→ **WHAT IS REQUIRED**
Your answer should be the lines below from the one with "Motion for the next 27" to the one with "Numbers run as", both included, given again exactly and with nothing added.

Stored items from a collection
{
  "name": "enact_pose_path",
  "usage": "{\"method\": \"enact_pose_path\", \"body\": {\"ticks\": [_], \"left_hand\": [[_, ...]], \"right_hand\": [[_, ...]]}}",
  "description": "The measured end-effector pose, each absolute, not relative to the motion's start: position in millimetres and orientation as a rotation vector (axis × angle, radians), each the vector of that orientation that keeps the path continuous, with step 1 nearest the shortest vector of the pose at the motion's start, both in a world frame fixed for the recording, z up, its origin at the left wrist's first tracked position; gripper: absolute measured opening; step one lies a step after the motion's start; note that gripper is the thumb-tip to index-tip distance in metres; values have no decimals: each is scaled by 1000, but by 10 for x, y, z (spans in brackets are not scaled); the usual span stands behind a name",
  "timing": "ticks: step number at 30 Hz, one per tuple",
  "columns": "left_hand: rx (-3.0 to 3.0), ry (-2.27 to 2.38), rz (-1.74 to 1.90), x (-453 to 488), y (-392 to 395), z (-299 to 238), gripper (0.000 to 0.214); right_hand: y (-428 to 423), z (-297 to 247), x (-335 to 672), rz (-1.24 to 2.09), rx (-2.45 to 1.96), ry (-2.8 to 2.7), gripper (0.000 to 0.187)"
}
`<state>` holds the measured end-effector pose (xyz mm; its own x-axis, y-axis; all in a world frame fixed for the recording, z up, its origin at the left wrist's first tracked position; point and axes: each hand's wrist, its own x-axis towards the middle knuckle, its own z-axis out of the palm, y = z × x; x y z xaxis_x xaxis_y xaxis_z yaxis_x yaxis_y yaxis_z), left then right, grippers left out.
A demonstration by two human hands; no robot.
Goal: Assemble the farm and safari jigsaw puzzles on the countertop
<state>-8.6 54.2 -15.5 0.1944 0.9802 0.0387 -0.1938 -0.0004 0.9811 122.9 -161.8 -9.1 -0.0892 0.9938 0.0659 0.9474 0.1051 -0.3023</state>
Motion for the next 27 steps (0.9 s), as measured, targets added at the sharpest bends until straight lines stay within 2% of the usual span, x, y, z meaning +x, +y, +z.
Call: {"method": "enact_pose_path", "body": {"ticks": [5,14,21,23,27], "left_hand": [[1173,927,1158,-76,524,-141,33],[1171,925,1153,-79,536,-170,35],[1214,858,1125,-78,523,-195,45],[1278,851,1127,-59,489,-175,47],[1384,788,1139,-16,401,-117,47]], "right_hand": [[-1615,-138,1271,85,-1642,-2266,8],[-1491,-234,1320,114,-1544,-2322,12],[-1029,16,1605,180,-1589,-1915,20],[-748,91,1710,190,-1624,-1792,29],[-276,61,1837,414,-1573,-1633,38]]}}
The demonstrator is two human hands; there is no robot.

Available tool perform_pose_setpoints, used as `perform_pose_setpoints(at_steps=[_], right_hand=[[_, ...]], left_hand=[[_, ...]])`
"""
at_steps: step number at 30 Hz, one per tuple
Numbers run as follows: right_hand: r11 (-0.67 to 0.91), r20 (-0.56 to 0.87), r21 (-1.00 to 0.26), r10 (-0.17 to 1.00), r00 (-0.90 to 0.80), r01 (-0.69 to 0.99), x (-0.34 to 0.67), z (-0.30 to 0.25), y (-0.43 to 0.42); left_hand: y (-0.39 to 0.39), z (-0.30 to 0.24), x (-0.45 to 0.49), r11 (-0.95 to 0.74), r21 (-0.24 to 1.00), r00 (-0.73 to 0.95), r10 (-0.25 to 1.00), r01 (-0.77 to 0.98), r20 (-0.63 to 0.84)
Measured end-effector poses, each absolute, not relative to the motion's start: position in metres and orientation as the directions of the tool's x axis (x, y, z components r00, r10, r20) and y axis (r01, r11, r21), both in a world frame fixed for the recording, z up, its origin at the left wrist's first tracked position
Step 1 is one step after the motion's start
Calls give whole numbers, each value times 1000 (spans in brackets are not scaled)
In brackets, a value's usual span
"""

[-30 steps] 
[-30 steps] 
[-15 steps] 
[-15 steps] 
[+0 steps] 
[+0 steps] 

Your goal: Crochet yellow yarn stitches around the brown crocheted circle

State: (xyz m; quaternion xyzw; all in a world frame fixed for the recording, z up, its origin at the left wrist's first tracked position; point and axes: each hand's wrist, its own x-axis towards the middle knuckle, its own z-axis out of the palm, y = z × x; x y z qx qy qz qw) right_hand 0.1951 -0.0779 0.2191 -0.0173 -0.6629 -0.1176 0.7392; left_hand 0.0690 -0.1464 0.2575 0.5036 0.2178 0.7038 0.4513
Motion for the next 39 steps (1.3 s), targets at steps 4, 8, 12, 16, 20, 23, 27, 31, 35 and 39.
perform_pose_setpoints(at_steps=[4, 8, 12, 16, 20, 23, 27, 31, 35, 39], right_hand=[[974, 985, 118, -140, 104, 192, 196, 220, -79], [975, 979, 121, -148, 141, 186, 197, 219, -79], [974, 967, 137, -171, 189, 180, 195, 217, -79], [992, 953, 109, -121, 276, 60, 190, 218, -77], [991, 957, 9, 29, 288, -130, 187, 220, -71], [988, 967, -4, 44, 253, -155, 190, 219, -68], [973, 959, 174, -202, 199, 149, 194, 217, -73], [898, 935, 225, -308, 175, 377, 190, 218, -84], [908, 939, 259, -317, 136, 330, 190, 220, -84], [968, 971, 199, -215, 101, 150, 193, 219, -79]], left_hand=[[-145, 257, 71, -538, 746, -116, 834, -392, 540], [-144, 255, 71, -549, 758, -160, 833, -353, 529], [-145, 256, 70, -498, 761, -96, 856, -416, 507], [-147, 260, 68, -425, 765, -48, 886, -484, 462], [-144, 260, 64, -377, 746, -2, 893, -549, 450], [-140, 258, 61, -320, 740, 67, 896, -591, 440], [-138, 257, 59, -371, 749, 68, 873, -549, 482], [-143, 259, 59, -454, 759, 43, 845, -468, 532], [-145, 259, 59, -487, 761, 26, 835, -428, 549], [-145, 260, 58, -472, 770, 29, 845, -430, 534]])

→ **EXERCISE RESULT**
Motion for the next 27 steps (0.9 s), as measured, targets added at the sharpest bends until straight lines stay within 2% of the usual span, x, y, z meaning +x, +y, +z.
Call: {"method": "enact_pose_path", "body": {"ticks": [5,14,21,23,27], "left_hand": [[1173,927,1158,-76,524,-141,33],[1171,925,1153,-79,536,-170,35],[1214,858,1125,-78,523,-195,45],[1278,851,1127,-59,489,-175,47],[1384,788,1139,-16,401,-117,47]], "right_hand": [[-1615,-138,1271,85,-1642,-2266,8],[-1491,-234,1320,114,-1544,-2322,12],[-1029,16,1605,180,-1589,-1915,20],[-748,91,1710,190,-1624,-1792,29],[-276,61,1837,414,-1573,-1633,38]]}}
The demonstrator is two human hands; there is no robot.

Available tool perform_pose_setpoints, used as `perform_pose_setpoints(at_steps=[_], right_hand=[[_, ...]], left_hand=[[_, ...]])`
"""
at_steps: step number at 30 Hz, one per tuple
Numbers run as follows: right_hand: r11 (-0.67 to 0.91), r20 (-0.56 to 0.87), r21 (-1.00 to 0.26), r10 (-0.17 to 1.00), r00 (-0.90 to 0.80), r01 (-0.69 to 0.99), x (-0.34 to 0.67), z (-0.30 to 0.25), y (-0.43 to 0.42); left_hand: y (-0.39 to 0.39), z (-0.30 to 0.24), x (-0.45 to 0.49), r11 (-0.95 to 0.74), r21 (-0.24 to 1.00), r00 (-0.73 to 0.95), r10 (-0.25 to 1.00), r01 (-0.77 to 0.98), r20 (-0.63 to 0.84)

No part of the exercise remains open.